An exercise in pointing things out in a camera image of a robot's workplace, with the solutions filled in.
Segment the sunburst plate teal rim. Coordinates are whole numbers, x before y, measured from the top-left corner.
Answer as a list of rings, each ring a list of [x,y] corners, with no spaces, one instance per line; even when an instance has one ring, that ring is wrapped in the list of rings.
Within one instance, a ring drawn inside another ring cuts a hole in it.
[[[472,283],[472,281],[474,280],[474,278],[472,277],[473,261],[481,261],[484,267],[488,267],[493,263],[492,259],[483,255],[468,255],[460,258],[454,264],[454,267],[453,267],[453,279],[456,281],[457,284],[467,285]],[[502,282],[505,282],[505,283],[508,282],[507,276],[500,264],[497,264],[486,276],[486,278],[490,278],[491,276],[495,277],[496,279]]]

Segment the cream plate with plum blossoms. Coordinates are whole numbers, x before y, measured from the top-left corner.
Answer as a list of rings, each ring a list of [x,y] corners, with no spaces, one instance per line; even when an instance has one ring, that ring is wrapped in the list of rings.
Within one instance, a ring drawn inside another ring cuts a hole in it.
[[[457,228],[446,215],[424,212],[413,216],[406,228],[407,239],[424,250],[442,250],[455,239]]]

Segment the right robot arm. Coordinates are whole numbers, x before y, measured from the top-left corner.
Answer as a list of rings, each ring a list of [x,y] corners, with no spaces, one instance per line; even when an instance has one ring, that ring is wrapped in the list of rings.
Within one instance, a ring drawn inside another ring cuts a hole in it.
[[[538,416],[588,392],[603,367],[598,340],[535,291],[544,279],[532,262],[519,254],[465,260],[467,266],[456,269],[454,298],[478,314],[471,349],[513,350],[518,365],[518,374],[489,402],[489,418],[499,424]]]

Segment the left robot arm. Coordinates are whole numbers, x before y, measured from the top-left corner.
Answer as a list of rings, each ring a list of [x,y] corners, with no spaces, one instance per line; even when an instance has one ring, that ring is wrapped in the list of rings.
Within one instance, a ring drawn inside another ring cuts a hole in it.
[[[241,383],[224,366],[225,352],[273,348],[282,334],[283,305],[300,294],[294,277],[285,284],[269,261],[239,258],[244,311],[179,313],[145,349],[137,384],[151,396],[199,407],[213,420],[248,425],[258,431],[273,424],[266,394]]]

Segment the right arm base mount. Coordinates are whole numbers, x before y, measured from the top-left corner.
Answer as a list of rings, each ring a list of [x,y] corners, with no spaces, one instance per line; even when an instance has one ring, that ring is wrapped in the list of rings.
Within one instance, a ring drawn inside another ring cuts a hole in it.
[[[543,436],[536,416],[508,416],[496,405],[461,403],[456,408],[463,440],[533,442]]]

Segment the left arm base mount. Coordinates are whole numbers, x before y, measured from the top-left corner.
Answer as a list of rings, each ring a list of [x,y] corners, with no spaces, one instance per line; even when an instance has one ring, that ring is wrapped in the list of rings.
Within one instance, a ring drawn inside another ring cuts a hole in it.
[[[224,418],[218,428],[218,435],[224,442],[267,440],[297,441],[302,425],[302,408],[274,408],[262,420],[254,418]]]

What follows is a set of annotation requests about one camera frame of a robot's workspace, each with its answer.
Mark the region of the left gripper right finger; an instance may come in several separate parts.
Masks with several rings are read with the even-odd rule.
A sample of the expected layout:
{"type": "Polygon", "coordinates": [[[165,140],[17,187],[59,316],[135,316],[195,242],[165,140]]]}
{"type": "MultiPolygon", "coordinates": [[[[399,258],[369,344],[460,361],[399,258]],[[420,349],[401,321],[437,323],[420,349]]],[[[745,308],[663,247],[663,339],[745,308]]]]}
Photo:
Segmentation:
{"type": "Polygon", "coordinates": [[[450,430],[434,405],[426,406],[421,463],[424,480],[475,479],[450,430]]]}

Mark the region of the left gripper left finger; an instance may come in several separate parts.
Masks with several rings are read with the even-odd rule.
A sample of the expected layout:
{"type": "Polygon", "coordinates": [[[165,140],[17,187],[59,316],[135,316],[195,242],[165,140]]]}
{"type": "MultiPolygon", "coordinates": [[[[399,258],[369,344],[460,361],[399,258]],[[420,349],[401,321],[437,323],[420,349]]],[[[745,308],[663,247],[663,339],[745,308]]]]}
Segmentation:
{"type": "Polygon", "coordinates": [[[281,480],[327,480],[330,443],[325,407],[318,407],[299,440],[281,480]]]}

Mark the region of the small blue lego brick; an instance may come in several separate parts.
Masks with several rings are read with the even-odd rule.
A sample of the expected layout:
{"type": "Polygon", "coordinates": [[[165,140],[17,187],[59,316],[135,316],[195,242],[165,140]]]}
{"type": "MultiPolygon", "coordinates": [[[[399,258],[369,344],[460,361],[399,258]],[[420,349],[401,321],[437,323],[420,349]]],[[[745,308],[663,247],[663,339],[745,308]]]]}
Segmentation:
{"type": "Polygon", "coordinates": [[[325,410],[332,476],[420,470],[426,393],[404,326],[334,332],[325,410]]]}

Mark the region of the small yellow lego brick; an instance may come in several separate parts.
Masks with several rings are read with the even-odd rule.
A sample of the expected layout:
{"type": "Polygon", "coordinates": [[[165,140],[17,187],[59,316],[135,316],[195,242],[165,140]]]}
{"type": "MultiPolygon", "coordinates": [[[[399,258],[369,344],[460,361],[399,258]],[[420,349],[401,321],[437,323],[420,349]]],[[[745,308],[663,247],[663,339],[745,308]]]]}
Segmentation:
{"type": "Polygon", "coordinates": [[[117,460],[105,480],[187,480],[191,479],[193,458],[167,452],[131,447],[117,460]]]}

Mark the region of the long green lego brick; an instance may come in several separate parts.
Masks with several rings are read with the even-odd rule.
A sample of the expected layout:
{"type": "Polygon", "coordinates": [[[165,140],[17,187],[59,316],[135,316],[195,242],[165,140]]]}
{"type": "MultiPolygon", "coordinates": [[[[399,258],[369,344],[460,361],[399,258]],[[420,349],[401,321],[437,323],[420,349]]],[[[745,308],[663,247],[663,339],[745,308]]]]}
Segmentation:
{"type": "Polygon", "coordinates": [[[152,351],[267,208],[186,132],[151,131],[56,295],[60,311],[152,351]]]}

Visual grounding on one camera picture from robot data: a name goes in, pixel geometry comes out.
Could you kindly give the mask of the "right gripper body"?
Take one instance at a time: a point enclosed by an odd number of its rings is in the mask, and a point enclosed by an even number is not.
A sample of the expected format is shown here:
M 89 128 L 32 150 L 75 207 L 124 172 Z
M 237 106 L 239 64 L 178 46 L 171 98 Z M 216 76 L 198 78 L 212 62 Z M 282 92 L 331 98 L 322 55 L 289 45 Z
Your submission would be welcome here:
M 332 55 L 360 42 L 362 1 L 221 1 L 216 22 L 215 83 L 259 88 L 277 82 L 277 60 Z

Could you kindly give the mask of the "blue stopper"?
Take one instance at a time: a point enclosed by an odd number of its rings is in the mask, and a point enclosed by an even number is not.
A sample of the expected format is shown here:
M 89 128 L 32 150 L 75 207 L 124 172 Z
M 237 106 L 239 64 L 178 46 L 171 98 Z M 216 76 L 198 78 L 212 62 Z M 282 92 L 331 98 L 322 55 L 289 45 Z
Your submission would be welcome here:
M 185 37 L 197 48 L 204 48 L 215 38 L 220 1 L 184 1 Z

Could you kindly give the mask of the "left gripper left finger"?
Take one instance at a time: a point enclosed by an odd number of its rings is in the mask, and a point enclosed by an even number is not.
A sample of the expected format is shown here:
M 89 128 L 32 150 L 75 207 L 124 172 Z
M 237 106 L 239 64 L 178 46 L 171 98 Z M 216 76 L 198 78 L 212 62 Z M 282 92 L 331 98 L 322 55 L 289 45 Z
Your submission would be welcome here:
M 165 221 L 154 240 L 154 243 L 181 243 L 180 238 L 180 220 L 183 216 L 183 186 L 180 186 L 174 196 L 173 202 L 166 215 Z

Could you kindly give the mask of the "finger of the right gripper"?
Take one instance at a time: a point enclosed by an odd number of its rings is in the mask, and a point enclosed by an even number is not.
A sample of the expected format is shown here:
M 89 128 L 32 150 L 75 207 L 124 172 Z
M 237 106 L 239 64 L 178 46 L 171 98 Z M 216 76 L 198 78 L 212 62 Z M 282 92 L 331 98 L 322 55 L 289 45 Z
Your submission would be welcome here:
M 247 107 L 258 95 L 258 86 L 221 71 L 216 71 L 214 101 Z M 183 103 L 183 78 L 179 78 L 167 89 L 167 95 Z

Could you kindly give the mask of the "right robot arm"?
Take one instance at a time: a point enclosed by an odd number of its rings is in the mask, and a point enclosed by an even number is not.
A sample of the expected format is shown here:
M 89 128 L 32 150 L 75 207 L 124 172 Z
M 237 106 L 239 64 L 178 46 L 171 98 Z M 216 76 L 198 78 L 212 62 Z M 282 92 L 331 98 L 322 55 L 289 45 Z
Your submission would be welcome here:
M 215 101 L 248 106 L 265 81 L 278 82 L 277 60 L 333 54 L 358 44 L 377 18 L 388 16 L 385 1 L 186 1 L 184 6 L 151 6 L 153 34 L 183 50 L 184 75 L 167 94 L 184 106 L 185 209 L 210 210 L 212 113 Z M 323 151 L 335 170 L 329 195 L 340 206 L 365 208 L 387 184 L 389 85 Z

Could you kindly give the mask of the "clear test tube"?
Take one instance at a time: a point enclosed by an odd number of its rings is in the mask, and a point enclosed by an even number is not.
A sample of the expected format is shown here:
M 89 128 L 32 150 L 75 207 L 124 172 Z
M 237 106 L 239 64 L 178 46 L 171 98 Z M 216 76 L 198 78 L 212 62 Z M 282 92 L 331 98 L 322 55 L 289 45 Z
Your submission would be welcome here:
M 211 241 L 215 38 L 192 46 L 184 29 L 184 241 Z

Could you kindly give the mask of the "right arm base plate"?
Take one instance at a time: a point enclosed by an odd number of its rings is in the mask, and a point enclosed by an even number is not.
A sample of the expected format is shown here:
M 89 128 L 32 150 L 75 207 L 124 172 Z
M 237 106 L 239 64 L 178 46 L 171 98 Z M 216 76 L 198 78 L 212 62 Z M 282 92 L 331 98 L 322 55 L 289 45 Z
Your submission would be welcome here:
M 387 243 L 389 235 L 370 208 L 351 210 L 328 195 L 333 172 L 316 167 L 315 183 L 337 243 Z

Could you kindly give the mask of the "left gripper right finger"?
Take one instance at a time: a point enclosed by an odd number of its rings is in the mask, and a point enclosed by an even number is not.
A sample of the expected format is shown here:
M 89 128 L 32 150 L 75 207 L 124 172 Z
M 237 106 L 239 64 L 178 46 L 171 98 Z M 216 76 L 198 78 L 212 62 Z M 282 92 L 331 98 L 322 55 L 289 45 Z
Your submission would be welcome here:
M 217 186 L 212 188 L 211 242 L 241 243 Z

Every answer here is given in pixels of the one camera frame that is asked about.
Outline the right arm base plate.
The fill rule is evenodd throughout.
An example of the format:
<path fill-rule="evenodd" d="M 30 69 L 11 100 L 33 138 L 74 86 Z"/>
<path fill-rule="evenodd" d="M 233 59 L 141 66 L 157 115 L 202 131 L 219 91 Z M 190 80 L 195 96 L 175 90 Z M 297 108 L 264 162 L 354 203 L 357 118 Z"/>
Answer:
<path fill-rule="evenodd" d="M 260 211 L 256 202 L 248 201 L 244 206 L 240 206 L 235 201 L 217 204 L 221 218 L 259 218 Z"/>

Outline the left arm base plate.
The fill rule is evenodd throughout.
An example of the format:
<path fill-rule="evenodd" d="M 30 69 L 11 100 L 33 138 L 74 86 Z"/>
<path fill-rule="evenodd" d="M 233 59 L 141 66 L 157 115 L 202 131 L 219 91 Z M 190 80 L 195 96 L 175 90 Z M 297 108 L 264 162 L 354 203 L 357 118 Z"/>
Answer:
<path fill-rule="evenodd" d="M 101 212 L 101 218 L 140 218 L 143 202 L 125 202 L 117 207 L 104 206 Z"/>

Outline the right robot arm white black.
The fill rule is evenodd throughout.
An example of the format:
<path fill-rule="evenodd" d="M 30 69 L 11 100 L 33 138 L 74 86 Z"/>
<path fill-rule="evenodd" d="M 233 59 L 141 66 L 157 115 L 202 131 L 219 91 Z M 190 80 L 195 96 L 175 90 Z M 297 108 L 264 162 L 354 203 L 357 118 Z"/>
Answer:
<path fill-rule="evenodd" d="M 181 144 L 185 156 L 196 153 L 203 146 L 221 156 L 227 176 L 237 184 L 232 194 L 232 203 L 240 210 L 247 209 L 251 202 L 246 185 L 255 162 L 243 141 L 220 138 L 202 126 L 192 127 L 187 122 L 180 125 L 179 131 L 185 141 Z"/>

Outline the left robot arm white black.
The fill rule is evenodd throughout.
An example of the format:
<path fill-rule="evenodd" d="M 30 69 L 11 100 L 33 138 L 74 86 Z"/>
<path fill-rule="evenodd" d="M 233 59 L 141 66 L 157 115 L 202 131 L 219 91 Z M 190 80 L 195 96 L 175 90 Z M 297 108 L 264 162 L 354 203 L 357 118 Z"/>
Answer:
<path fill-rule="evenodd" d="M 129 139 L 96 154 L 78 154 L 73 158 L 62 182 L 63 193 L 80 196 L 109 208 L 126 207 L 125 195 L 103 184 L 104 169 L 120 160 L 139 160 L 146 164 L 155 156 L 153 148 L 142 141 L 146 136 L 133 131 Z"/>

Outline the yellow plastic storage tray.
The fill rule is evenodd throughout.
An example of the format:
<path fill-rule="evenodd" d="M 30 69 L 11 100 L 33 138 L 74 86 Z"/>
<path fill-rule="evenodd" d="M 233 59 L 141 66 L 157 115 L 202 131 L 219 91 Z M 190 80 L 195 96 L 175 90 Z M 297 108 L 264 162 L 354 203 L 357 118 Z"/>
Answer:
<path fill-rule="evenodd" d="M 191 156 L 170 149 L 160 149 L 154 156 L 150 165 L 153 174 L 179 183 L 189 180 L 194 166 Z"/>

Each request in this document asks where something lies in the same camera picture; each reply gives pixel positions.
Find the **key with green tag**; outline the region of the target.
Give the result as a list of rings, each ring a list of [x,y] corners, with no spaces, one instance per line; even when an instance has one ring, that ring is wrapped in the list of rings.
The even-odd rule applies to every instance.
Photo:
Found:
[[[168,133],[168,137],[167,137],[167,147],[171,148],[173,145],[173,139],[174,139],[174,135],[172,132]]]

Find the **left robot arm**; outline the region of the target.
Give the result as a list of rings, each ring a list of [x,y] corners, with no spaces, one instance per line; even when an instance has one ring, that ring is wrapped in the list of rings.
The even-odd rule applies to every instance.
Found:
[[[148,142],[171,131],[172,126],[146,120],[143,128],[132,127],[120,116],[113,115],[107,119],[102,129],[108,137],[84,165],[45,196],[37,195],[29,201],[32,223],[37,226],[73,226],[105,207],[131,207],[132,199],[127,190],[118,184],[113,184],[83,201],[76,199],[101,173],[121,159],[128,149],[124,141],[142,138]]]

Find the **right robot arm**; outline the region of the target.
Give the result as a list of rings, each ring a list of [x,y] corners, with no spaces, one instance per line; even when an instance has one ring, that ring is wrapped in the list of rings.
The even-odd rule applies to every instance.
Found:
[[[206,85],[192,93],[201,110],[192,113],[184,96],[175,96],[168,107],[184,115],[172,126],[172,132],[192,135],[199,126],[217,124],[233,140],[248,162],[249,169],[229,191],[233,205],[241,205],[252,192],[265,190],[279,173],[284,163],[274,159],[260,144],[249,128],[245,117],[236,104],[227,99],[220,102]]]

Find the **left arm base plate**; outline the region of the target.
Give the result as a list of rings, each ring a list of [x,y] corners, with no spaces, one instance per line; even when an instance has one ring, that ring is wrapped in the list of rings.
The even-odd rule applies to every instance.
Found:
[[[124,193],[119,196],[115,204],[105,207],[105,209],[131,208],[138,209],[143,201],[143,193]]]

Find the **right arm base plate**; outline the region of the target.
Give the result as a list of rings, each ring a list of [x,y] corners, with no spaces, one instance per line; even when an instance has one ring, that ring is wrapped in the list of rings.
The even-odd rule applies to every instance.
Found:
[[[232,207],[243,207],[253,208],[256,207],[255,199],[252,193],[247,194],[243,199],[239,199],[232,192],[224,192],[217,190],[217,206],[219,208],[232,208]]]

**What you are asked to do**
Pick every line from the listing holding the string "finger", and copy it.

**Task output**
Mark the region of the left gripper right finger; an instance may come in several separate parts.
Mark the region of the left gripper left finger; an instance may come in several separate parts.
Could you kindly give the mask of the "left gripper left finger"?
Could you kindly give the mask of the "finger of the right gripper"?
Could you kindly give the mask of the "left gripper right finger"?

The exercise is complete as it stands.